■ WORK REQUEST: Only the lines below from the one with "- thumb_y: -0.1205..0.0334" through the one with "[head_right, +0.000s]" are to be written out, exactly and without any images.

_ _ _ _

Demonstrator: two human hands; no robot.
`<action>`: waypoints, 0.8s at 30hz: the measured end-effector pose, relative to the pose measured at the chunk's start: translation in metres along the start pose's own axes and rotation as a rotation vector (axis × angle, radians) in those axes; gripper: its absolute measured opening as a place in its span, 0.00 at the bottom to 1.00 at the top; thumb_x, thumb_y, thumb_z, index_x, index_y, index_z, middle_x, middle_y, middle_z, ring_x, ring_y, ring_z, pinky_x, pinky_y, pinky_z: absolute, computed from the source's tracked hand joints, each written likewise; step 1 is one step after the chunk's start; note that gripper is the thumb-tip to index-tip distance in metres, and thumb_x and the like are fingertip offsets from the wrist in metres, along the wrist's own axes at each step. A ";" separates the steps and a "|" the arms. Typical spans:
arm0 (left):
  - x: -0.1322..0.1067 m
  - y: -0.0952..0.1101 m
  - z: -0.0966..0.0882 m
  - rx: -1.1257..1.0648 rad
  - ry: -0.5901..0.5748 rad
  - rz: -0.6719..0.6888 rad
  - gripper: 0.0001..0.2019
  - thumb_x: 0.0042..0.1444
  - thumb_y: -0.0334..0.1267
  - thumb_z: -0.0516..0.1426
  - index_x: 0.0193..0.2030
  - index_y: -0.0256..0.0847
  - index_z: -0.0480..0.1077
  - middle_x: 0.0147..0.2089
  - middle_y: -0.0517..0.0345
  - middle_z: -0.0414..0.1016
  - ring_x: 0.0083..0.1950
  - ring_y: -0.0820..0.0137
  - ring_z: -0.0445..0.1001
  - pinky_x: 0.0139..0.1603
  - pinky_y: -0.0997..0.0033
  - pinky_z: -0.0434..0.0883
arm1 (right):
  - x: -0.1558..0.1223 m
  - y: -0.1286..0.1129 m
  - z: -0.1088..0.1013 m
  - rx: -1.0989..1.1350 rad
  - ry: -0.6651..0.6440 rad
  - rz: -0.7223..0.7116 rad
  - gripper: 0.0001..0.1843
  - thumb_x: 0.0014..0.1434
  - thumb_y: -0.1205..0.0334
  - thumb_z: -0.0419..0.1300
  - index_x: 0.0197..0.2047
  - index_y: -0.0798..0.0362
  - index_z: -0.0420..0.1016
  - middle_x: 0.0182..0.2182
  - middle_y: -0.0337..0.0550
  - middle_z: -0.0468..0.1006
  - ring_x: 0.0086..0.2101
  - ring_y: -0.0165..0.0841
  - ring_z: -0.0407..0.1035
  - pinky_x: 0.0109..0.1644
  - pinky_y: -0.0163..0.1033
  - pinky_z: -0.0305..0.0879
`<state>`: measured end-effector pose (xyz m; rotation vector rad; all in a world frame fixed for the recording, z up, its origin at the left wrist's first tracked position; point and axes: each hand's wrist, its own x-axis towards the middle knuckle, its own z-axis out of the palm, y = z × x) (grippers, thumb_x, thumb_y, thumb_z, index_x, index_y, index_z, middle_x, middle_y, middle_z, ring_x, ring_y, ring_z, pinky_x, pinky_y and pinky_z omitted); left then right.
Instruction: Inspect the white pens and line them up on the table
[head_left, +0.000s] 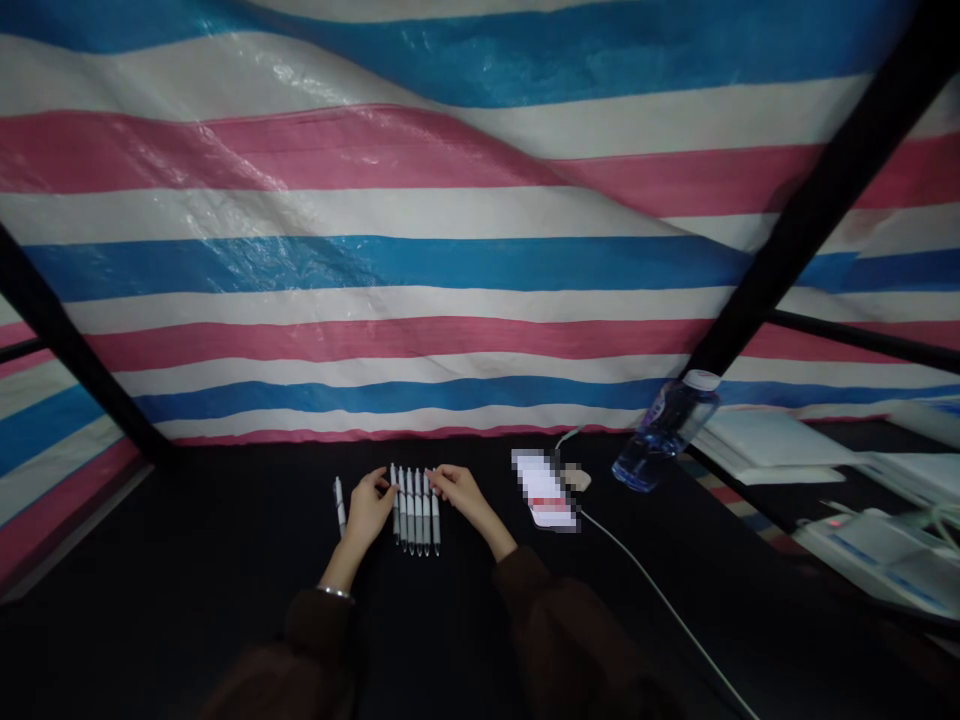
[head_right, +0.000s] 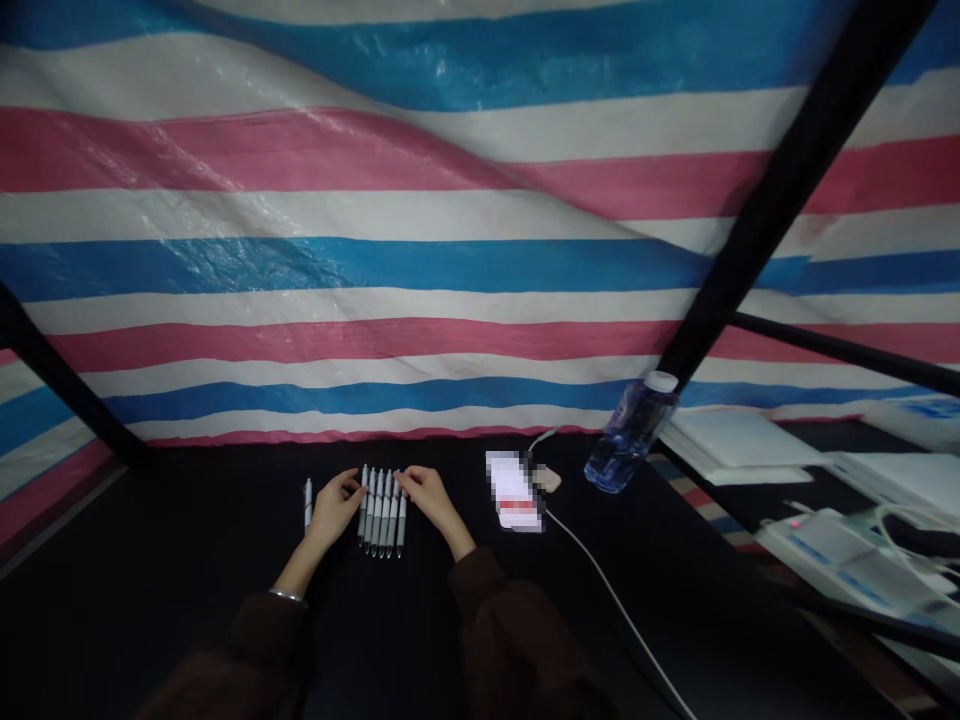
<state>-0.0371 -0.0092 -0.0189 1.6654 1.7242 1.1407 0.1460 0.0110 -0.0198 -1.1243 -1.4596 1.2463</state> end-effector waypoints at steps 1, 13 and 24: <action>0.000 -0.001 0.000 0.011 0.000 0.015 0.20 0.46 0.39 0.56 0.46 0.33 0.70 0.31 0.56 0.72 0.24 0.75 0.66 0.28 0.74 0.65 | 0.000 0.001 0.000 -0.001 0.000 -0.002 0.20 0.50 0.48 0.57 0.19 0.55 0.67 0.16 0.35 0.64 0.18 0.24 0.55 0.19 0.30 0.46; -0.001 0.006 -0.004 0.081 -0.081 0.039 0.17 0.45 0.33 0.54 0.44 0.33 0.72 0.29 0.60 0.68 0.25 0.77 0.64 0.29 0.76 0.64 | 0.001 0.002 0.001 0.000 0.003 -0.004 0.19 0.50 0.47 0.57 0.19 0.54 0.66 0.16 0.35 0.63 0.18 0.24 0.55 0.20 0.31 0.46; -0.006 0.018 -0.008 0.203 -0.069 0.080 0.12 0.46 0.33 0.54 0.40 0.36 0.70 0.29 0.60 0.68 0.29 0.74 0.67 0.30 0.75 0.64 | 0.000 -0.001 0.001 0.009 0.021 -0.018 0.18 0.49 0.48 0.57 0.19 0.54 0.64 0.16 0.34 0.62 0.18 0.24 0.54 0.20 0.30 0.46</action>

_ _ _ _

■ SOLUTION FOR THIS TASK:
  - thumb_y: -0.1205..0.0334
  - thumb_z: -0.0419..0.1300
  - index_x: 0.0197..0.2047
  - index_y: -0.0798..0.0362
  - index_z: -0.0420..0.1016
  - middle_x: 0.0182..0.2182
  - middle_y: -0.0337..0.0550
  - middle_z: -0.0468..0.1006
  - ring_x: 0.0086..0.2101
  - ring_y: -0.0165..0.0841
  - ring_z: -0.0407..0.1035
  - pinky_x: 0.0109..0.1644
  - pinky_y: -0.0163..0.1033
  - pinky_z: -0.0305..0.0879
`<state>`: measured end-effector pose (xyz m; rotation vector rad; all in a world frame fixed for the recording, z up, its origin at the left wrist's first tracked position; point and axes: each hand's wrist, its own x-axis towards the middle knuckle, its own z-axis out of the palm, y = z × x) (grippers, thumb_x, thumb_y, thumb_z, index_x, index_y, index_z, middle_x, middle_y, middle_z, ring_x, ring_y, ring_z, pinky_x, pinky_y and pinky_z omitted); left then right.
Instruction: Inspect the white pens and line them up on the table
[head_left, +0.000s] 
[head_right, +0.000s] 

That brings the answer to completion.